A cidade de Rabat, capital do Marrocos, foi oficialmente escolhida como a Capital Mundial do Livro de 2026, título concedido pela UNESCO. A nomeação integra uma iniciativa global que reconhece cidades comprometidas com a promoção da leitura, da indústria editorial e do acesso ao livro como ferramenta de transformação social.
O que é a Capital Mundial do Livro?
O título de Capital Mundial do Livro é atribuído anualmente pela UNESCO a cidades que se destacam por programas de incentivo à leitura e ao livro durante o período de um ano. Mais do que um reconhecimento simbólico, trata-se de um compromisso concreto com políticas públicas culturais, educação e democratização do acesso à informação.
Cada cidade escolhida desenvolve uma agenda de atividades ao longo do ano, incluindo feiras literárias, projetos de leitura em comunidades, incentivo à publicação local e ações em escolas e bibliotecas.
Rio de Janeiro: a Capital Mundial do Livro 2025
Antes de Rabat, o título foi ocupado pelo Rio de Janeiro em 2025. A escolha da cidade brasileira representou um marco importante para o cenário cultural da América Latina. A ideia foi reforçar o papel do Brasil na promoção da leitura e da diversidade literária.
Durante seu ano como capital, o Rio recebeu uma programação intensa de eventos literários, ações em espaços públicos e iniciativas voltadas à inclusão cultural. Um desses eventos foi a edição carioca do World Creativity Day, que teve um dia dedicado à literatura, no dia 23 de abril, no Centro Cultural Banco do Brasil. A plataforma MiRe e a Editora Voo fizeram a curadoria desse dia. Participei do painel sobre Literatura Infantil de Impacto, junto com o Sérgio Campante, autor e ilustrador da obra infantil Baleia.

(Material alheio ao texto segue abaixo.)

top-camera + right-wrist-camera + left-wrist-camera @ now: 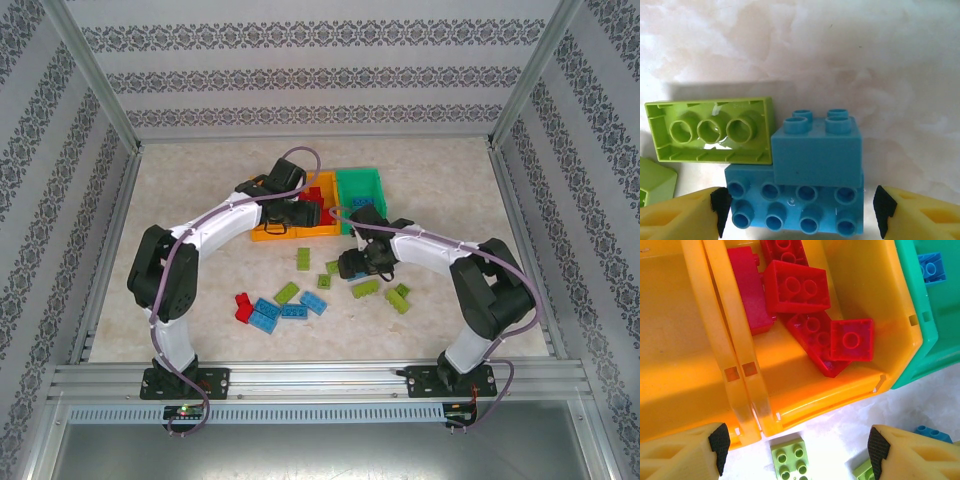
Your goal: Sort the legos into containers by color
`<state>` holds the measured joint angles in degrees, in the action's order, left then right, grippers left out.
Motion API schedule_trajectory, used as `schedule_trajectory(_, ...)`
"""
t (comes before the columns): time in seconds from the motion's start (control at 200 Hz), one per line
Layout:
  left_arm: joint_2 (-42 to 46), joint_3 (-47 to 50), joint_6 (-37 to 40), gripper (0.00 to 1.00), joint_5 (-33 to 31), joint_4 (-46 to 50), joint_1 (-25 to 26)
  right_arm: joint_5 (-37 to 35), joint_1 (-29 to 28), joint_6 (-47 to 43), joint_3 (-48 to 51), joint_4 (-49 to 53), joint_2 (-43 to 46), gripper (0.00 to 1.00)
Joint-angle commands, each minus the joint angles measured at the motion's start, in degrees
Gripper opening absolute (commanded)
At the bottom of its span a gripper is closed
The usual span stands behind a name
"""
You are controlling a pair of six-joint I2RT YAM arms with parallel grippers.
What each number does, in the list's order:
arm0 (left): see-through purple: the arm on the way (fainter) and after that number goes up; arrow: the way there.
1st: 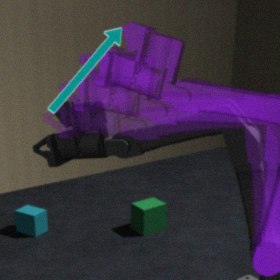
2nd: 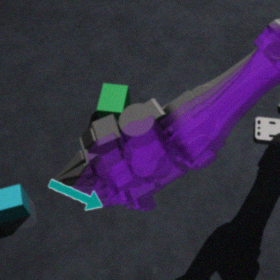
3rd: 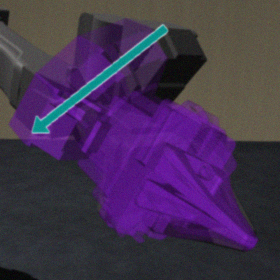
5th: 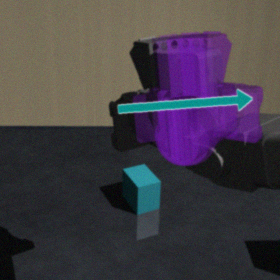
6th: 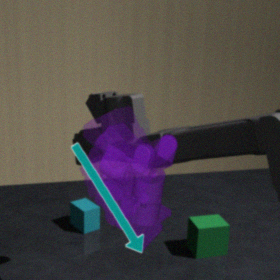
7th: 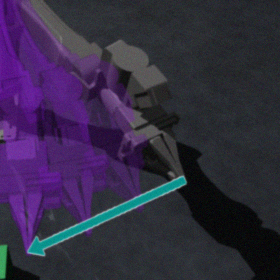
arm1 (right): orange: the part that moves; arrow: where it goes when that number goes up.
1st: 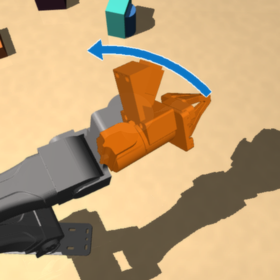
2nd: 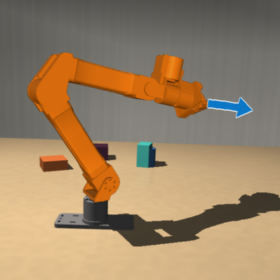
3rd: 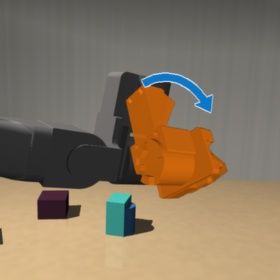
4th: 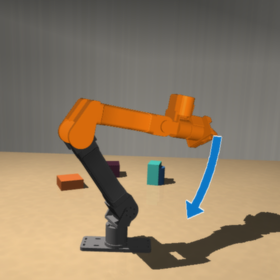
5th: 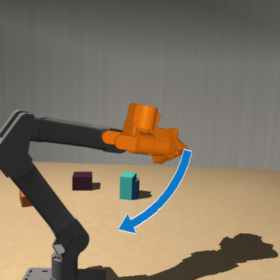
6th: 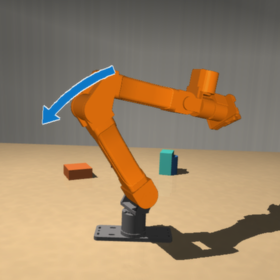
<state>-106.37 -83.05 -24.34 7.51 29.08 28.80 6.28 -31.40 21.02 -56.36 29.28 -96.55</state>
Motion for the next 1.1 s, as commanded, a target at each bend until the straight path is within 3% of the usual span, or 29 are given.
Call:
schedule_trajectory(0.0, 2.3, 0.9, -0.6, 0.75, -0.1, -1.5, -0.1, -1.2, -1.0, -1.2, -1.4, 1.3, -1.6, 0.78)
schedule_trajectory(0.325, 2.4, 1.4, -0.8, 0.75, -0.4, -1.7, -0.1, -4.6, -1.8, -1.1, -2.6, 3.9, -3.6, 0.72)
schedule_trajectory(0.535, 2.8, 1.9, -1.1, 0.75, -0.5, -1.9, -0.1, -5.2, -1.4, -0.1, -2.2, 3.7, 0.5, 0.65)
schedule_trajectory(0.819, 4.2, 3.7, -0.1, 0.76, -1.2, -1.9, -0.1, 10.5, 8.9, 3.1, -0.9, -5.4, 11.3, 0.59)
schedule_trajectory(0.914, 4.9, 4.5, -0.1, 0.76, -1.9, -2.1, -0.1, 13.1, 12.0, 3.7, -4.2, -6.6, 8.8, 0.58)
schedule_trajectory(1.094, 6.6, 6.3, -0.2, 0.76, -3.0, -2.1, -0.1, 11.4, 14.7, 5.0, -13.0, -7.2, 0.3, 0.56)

Rabat 2026: cultura, história e diálogo
A escolha de Rabat como Capital Mundial do Livro 2026 destaca o papel crescente do mundo árabe e africano na cena literária global. A cidade possui uma rica tradição histórica e cultural, sendo um importante centro de produção intelectual e artística.
Espera-se que o ano de 2026 em Rabat seja marcado por projetos que conectem tradição e inovação, promovendo a leitura entre jovens, fortalecendo bibliotecas e ampliando o diálogo intercultural.
Literatura infantil e o poder das histórias
Entre as iniciativas recentes ligadas ao movimento global de valorização do livro, destaca-se o livro infantil sobre as Capitais Mundiais do Livro, escrito por Bodour Al Qasimi e traduzido pela editora Tabla, que adoro. A obra apresenta às crianças o conceito das cidades que recebem o título da UNESCO, estimulando a curiosidade e o interesse pela leitura desde cedo. Conheci o livro de Bodour quando estive na Feira Internacional do Livro de Sharjah, nos Emirados Árabes, uma das maiores do mundo. Comprei a versão em inglês. Quando voltei ao Brasil, foi uma linda surpresa saber que a Tabla viria com a tradução para o português. O livro é fofo demais! Dá uma espiada!




Esse tipo de projeto reforça a importância da literatura infantil como porta de entrada para o mundo dos livros, mostrando que o hábito de ler pode ser formado de maneira leve, criativa e acessível.
23 de abril: o Dia Mundial do Livro
O anúncio das Capitais Mundiais do Livro está intimamente ligado ao Dia Mundial do Livro e dos Direitos Autorais, celebrado em 23 de abril. A data, instituída pela UNESCO, homenageia a leitura, os livros e os autores em todo o mundo.
O dia simboliza a importância do livro como ferramenta de educação, liberdade de expressão e preservação cultural. Em muitos países, escolas, bibliotecas e instituições culturais organizam atividades especiais, como leituras públicas, feiras e encontros com autores.
Outras Capitais Mundiais do Livro
Desde a criação da iniciativa, diversas cidades já receberam o título, cada uma com sua própria abordagem para promover a leitura. Entre elas estão Madrid, Alexandria, Bogotá, Nova York, Paris e Sharjah, cada uma contribuindo de forma única para o fortalecimento da cultura do livro em escala global.
Um movimento global pela leitura
A sucessão de cidades como Rio de Janeiro em 2025 e Rabat em 2026 mostra que o livro continua sendo um elemento central na construção de sociedades mais informadas, críticas e criativas.
Mais do que uma celebração anual, a Capital Mundial do Livro é um lembrete de que a leitura transforma cidades — e que cada livro lido pode abrir caminhos para novos mundos.